------ DATA SHOWN

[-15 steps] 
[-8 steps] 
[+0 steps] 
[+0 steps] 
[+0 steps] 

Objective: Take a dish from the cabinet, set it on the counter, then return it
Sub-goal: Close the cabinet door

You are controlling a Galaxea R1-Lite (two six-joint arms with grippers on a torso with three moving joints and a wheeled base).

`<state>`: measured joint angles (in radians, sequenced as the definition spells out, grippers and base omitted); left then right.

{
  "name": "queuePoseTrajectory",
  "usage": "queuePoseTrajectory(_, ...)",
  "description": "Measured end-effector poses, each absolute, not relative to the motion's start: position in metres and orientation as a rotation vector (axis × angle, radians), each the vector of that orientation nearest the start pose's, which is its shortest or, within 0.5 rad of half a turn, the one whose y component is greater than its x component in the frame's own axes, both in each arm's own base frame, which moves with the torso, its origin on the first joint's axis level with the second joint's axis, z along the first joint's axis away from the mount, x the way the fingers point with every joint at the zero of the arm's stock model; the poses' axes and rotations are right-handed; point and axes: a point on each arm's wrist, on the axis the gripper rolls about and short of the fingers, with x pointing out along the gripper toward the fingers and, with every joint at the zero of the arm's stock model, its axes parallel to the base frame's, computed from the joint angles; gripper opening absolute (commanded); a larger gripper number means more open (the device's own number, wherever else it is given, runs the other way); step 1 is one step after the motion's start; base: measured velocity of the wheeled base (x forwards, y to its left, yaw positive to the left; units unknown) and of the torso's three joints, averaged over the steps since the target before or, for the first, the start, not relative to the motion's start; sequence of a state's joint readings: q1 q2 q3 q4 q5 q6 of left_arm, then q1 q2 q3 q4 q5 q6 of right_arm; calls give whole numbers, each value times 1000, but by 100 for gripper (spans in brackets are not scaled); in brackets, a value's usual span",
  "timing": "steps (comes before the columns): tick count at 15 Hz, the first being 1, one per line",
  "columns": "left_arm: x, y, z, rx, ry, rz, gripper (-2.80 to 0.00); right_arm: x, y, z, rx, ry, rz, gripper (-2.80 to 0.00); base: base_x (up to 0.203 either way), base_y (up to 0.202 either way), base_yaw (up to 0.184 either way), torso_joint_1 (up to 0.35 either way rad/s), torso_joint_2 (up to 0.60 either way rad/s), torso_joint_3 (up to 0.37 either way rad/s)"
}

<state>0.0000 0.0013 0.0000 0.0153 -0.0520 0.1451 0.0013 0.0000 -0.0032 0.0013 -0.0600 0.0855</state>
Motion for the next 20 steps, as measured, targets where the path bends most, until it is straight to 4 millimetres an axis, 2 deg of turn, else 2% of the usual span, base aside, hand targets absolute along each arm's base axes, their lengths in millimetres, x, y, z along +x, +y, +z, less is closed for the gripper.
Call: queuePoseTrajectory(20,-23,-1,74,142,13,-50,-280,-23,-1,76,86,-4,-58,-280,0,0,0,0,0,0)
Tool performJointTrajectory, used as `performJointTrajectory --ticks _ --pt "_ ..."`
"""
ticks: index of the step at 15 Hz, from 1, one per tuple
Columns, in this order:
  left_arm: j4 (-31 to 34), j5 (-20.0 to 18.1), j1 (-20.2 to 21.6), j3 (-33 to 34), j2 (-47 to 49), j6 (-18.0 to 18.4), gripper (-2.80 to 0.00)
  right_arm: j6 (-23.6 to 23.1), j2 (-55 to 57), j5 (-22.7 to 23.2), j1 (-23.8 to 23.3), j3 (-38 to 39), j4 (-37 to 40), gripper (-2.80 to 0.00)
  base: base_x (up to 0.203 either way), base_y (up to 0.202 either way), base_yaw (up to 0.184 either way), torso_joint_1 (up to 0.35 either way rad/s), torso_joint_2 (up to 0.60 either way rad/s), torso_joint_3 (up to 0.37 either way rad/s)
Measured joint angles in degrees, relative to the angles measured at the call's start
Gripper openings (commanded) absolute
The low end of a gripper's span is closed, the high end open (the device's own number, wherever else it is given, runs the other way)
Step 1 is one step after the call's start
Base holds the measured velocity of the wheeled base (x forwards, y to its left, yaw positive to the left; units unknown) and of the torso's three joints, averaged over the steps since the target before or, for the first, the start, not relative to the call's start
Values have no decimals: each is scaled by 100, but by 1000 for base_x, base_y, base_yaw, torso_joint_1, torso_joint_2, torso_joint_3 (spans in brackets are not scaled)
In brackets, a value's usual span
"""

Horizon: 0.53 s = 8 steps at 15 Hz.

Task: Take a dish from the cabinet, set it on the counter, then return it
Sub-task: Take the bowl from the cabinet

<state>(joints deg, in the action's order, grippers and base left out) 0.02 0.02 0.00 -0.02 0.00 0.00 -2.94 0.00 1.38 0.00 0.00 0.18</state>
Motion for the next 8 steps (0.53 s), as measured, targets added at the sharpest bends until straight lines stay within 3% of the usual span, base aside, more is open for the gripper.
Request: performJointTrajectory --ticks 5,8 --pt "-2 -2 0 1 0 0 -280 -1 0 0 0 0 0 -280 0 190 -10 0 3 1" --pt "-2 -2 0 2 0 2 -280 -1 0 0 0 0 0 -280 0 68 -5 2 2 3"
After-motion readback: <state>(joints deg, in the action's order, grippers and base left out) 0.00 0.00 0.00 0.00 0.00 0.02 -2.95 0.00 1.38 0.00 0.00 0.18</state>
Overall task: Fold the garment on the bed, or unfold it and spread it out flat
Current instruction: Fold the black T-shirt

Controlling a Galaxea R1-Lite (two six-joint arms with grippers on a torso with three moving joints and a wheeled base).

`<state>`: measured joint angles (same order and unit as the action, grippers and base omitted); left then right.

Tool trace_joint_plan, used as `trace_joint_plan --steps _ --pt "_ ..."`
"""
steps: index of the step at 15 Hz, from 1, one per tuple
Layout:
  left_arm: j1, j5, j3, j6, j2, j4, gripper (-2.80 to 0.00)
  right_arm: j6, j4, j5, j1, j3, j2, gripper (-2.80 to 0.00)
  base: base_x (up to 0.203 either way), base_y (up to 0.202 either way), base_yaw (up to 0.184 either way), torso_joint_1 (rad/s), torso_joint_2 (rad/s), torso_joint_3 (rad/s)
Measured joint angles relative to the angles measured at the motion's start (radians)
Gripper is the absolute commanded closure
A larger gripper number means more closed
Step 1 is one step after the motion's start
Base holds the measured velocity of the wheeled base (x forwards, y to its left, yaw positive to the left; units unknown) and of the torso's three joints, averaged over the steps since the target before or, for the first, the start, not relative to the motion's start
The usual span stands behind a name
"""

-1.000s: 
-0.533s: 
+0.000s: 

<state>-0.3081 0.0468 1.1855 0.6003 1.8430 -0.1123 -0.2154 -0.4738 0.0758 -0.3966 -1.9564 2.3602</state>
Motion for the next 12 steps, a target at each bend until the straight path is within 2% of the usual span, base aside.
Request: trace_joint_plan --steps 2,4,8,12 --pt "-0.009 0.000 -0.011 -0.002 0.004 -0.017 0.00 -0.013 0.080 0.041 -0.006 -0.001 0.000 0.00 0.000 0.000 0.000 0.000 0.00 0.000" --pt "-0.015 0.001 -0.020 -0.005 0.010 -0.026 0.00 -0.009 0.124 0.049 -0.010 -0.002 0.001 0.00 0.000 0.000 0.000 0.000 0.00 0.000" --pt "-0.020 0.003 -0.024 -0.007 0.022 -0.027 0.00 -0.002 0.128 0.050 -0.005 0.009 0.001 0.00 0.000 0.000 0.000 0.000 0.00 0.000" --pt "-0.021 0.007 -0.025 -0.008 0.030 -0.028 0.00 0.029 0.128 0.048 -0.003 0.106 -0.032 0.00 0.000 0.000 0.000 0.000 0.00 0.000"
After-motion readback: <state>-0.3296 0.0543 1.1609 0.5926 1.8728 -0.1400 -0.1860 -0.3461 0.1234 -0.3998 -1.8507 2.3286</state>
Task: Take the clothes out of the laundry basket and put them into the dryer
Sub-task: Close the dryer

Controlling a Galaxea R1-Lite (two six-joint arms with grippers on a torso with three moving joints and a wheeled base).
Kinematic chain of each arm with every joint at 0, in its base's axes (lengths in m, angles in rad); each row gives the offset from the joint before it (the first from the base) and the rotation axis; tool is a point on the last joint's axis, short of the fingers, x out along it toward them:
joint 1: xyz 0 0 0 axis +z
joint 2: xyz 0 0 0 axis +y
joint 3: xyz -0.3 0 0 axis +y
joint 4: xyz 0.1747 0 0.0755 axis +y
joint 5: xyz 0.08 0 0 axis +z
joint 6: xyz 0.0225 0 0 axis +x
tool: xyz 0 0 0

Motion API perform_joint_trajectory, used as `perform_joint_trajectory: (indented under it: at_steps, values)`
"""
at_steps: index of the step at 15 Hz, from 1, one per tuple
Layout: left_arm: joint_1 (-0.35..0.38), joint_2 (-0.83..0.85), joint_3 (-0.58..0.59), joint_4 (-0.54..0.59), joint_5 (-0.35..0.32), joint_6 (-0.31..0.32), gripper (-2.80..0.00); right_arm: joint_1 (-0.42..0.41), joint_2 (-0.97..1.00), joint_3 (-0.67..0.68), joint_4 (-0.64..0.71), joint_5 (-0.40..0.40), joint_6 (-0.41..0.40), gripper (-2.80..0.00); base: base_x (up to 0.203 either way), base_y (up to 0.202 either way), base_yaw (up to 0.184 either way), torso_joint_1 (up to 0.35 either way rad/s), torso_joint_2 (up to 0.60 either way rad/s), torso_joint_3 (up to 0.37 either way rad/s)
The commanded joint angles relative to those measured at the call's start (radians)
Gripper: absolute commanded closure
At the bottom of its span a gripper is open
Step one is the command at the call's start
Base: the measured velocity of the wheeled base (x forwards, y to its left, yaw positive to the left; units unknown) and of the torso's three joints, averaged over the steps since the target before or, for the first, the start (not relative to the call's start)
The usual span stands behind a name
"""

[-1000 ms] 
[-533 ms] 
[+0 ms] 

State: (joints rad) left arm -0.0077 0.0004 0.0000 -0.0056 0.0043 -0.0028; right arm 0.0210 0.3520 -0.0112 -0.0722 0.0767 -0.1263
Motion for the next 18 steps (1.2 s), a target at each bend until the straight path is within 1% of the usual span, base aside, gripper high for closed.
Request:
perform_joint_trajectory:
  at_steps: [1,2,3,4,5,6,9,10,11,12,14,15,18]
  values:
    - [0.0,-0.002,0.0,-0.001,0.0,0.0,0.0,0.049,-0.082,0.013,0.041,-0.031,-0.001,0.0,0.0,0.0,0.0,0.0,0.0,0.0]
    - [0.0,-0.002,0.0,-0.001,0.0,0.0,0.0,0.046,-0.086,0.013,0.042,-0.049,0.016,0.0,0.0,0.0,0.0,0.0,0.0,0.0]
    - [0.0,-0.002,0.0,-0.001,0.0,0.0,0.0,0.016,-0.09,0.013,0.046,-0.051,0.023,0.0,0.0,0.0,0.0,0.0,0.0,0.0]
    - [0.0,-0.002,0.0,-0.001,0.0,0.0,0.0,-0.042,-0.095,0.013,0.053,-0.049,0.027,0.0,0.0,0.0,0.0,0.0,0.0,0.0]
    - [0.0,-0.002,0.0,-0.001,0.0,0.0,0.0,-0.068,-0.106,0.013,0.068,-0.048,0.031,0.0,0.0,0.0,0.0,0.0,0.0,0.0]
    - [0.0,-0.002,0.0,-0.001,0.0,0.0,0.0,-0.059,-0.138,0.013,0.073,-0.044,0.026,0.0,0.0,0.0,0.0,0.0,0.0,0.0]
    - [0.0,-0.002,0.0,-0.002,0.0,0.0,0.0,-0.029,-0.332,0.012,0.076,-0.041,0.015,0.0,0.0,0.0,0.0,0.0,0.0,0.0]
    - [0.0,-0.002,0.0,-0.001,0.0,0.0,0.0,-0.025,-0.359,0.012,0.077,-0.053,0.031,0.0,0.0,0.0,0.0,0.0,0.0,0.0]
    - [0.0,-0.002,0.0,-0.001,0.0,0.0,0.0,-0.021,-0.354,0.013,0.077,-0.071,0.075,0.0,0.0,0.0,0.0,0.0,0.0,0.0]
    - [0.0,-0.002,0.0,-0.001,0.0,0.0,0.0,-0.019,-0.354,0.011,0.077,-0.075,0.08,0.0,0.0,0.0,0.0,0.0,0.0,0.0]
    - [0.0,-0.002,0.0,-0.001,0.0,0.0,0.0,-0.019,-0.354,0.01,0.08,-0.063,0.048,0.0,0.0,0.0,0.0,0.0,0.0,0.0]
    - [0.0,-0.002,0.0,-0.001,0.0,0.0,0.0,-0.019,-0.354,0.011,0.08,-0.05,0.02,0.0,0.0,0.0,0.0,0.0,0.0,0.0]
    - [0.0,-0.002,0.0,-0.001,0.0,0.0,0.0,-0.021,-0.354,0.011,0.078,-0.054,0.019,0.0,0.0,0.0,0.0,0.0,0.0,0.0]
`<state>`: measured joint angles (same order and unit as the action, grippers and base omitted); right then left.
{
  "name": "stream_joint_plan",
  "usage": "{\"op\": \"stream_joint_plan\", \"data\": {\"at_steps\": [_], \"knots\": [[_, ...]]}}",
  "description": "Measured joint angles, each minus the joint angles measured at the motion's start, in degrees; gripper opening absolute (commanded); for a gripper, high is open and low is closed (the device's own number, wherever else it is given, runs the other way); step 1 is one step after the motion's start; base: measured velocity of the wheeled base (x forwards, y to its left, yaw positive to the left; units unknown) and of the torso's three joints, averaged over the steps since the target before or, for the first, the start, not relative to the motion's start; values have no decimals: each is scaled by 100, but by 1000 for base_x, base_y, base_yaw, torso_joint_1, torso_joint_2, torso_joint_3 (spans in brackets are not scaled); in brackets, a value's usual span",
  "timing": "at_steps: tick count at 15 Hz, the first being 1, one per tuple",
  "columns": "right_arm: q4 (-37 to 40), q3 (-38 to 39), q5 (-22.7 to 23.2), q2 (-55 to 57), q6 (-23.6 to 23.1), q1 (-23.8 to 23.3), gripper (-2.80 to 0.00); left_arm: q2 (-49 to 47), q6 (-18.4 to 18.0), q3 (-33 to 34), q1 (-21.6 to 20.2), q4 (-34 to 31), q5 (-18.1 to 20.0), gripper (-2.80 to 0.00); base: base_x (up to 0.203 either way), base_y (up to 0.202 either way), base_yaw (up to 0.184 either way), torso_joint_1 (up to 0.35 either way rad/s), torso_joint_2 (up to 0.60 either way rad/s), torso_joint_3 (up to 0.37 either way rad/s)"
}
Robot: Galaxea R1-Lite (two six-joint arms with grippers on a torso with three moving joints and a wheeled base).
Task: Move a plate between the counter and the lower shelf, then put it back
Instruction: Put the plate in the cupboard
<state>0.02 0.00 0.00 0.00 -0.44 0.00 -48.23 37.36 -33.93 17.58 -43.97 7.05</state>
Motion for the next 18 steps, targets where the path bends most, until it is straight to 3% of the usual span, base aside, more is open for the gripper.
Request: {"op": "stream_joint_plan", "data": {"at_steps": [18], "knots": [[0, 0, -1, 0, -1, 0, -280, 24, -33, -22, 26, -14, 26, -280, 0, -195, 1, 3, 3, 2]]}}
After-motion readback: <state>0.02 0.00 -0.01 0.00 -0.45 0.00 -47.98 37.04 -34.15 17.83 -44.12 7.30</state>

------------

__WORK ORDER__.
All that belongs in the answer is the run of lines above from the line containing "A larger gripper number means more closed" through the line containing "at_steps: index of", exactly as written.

__OUTPUT FOR THIS TASK__.
A larger gripper number means more closed
Step 1 is one step after the motion's start
Base holds the measured velocity of the wheeled base (x forwards, y to its left, yaw positive to the left; units unknown) and of the torso's three joints, averaged over the steps since the target before or, for the first, the start, not relative to the motion's start
The usual span stands behind a name
"""

-1.000s: 
-0.533s: 
+0.000s: 

<state>-0.3081 0.0468 1.1855 0.6003 1.8430 -0.1123 -0.2154 -0.4738 0.0758 -0.3966 -1.9564 2.3602</state>
Motion for the next 12 steps, a target at each bend until the straight path is within 2% of the usual span, base aside.
Request: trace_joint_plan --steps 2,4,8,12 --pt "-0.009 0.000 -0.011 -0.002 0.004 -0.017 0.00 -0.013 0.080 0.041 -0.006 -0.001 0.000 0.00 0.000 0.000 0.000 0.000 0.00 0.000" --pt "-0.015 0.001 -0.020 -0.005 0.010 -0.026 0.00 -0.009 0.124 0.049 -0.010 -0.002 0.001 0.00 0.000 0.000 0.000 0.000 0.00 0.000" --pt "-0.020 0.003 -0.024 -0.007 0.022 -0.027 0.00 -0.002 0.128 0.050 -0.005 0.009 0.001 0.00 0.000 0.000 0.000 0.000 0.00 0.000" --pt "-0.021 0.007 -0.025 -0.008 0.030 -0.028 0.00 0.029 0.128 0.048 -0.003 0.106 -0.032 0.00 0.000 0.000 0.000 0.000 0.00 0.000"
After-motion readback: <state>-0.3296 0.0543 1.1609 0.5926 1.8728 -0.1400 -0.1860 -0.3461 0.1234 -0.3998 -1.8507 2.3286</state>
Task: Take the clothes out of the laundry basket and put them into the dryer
Sub-task: Close the dryer

Controlling a Galaxea R1-Lite (two six-joint arms with grippers on a torso with three moving joints and a wheeled base).
Kinematic chain of each arm with every joint at 0, in its base's axes (lengths in m, angles in rad); each row gives the offset from the joint before it (the first from the base) and the rotation axis; tool is a point on the last joint's axis, short of the fingers, x out along it toward them:
joint 1: xyz 0 0 0 axis +z
joint 2: xyz 0 0 0 axis +y
joint 3: xyz -0.3 0 0 axis +y
joint 4: xyz 0.1747 0 0.0755 axis +y
joint 5: xyz 0.08 0 0 axis +z
joint 6: xyz 0.0225 0 0 axis +x
tool: xyz 0 0 0

Motion API perform_joint_trajectory, used as `perform_joint_trajectory: (indented under it: at_steps, values)`
"""
at_steps: index of the step at 15 Hz, from 1, one per tuple

The answer has now been finished.